WHAT TO WORK ON: Pull out all lines from the listing below in which the word "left" appears.

PROVIDED MATERIAL:
--- START ---

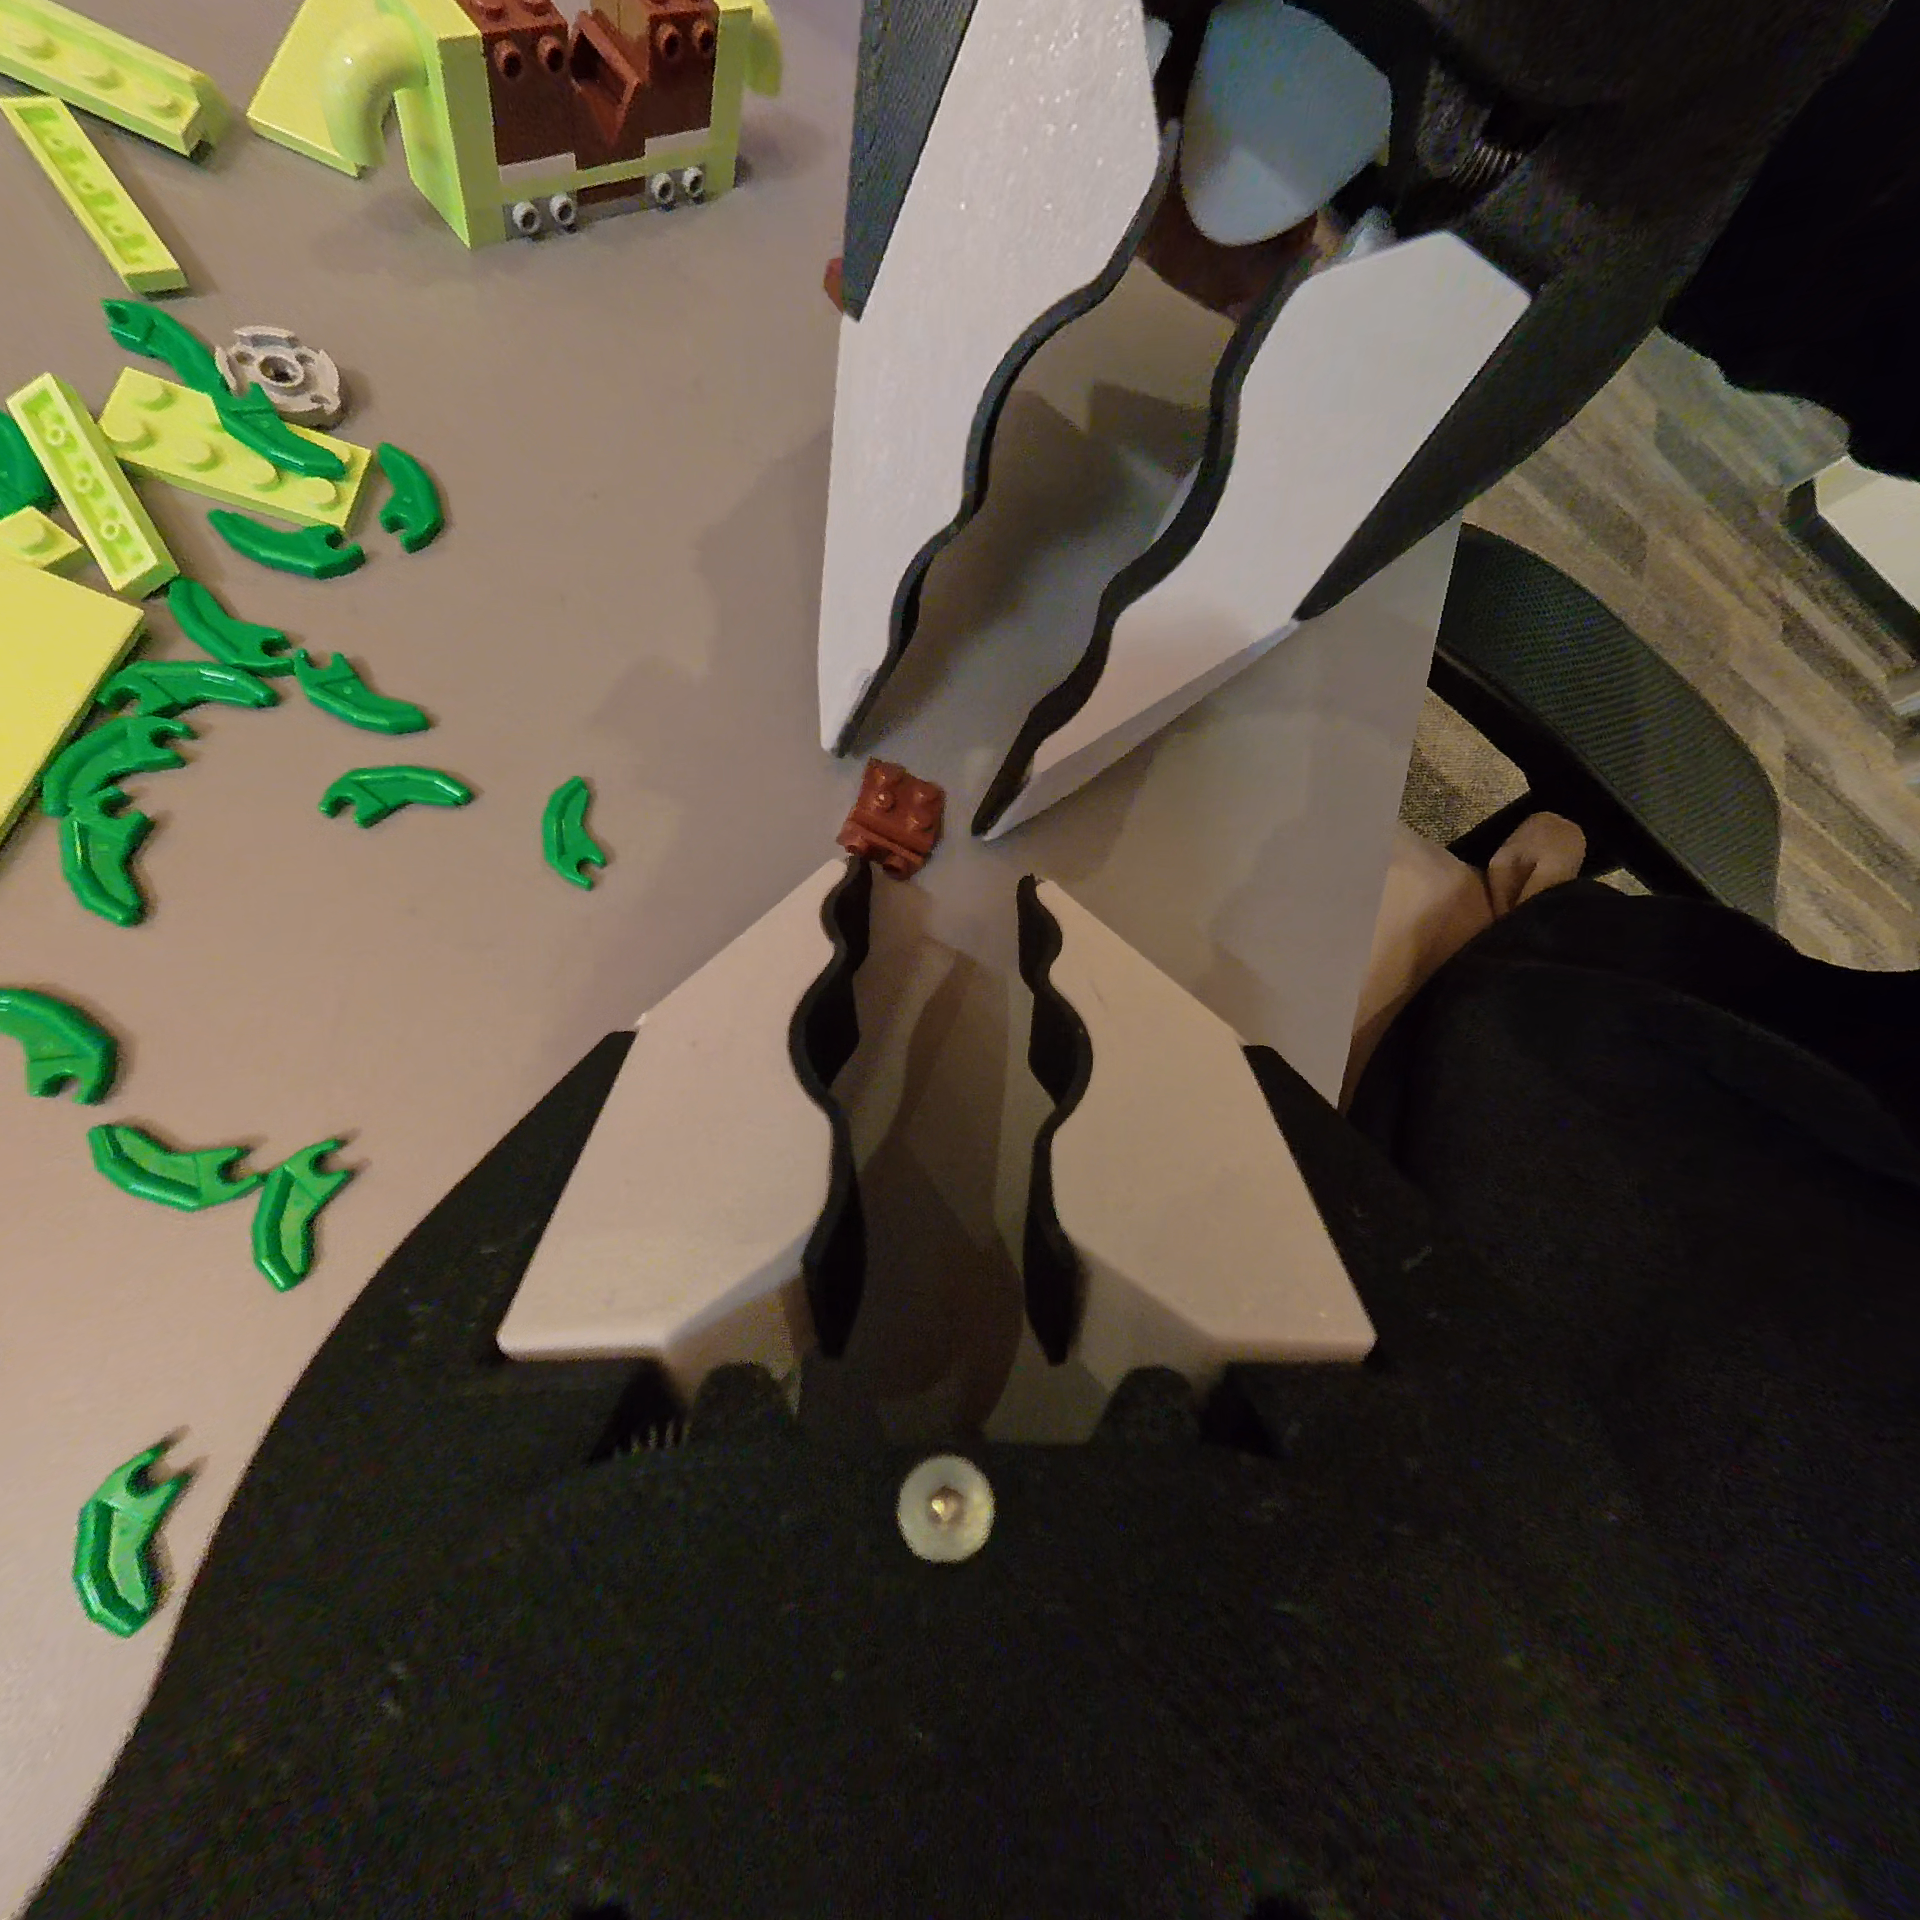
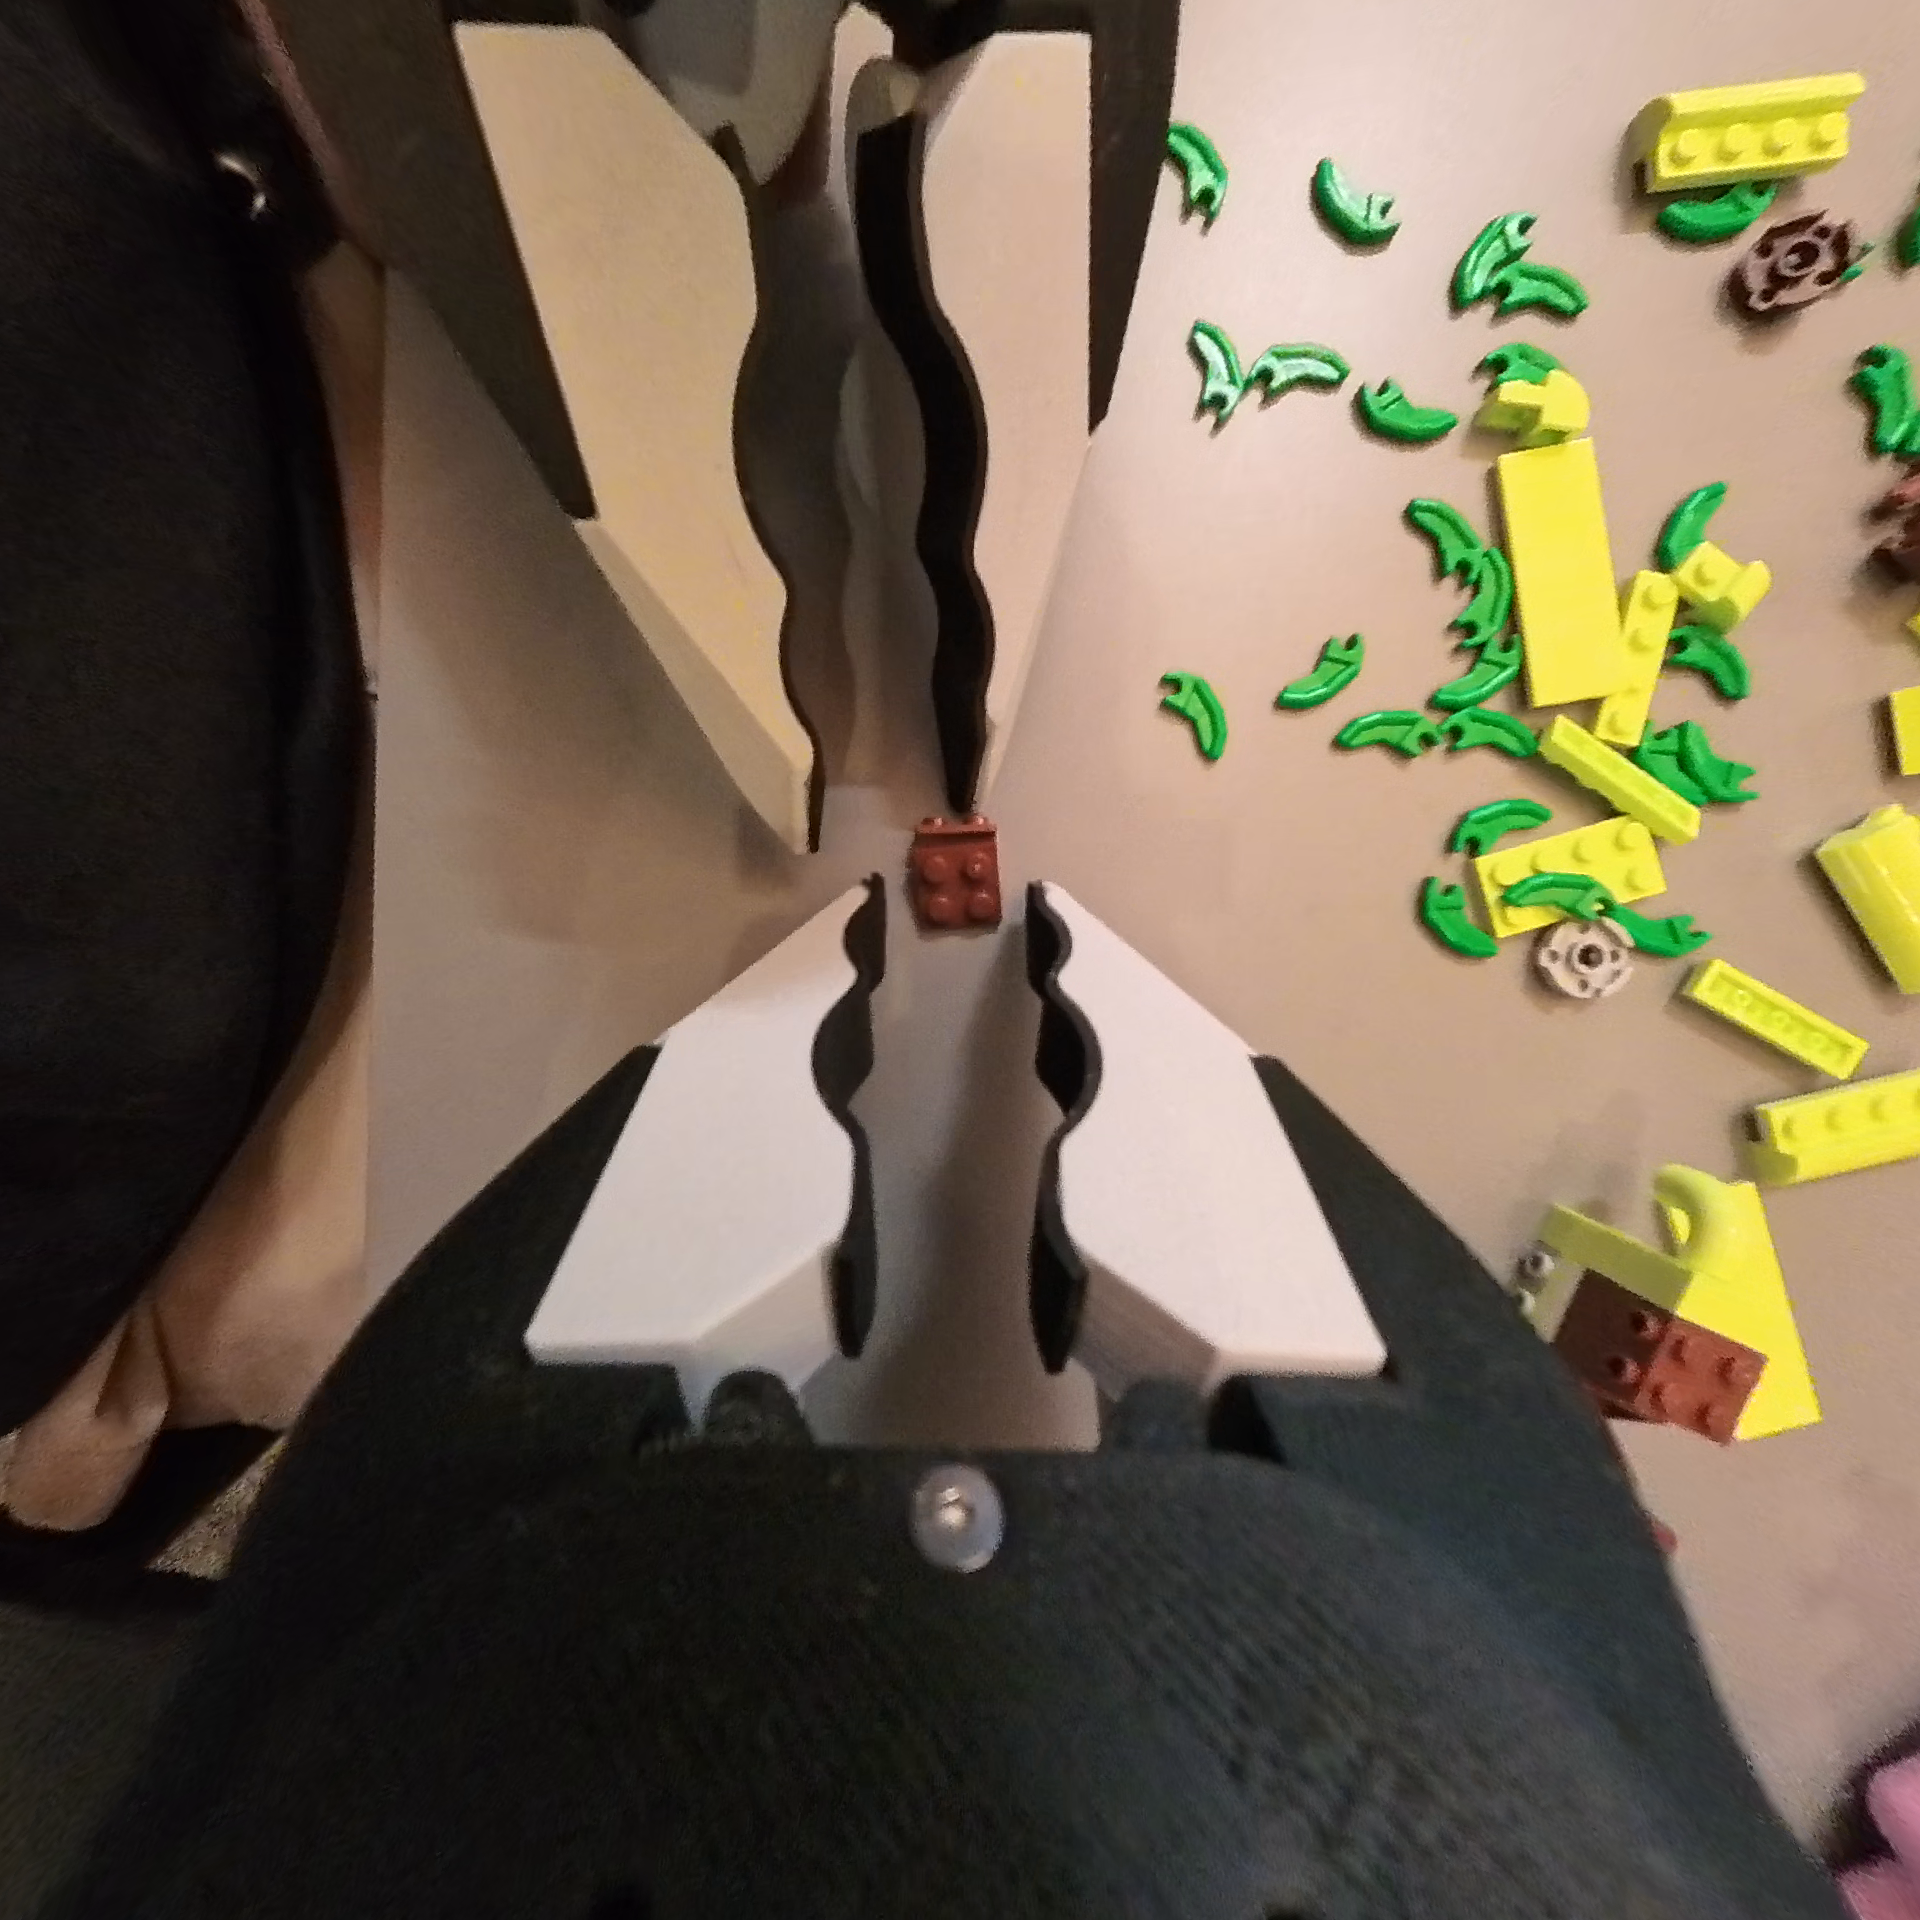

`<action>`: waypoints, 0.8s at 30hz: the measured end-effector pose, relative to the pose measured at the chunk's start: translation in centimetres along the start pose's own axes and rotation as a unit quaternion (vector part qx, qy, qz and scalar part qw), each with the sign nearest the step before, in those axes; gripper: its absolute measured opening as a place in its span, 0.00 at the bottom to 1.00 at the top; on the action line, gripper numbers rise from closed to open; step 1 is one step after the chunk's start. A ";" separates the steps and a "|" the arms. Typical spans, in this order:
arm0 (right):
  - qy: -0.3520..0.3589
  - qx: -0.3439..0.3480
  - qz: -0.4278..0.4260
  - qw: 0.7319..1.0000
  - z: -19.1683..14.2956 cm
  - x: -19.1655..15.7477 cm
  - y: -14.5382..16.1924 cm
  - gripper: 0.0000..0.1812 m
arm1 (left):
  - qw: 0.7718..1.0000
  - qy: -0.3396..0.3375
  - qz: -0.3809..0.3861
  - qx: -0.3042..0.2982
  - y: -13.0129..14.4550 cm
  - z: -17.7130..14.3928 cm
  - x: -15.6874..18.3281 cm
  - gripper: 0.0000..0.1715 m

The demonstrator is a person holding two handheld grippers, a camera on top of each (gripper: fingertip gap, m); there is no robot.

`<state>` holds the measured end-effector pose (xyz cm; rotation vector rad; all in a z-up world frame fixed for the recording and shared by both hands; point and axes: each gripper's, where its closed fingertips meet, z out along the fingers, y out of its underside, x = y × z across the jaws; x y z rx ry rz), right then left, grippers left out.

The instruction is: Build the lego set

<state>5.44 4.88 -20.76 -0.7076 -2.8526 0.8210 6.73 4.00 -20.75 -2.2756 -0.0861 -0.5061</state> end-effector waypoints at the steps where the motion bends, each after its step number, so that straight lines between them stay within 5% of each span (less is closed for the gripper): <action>1: 0.002 0.007 0.001 1.000 -0.1 0.0 -0.1 0.13 | 1.000 0.000 0.000 0.000 0.0 0.0 0.0 0.15; 9: 0.010 0.019 -0.012 1.000 0.1 0.2 -0.4 0.00 | 1.000 0.000 0.002 -0.002 0.0 0.0 0.0 0.15; 24: 0.022 -0.033 0.018 0.999 0.2 0.1 -0.5 0.00 | 1.000 -0.012 -0.001 -0.008 0.2 0.1 -0.2 0.07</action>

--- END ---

WRITTEN SOLUTION:
arm1 (left):
`<state>` holds the measured end-effector pose (xyz cm; rotation vector rad; all in a z-up world frame fixed for the recording and shared by both hands; point and axes: each gripper's, where its closed fingertips meet, z out along the fingers, y out of its underside, x = y × z across the jaws; x y z rx ry rz), right then left, grippers left out.

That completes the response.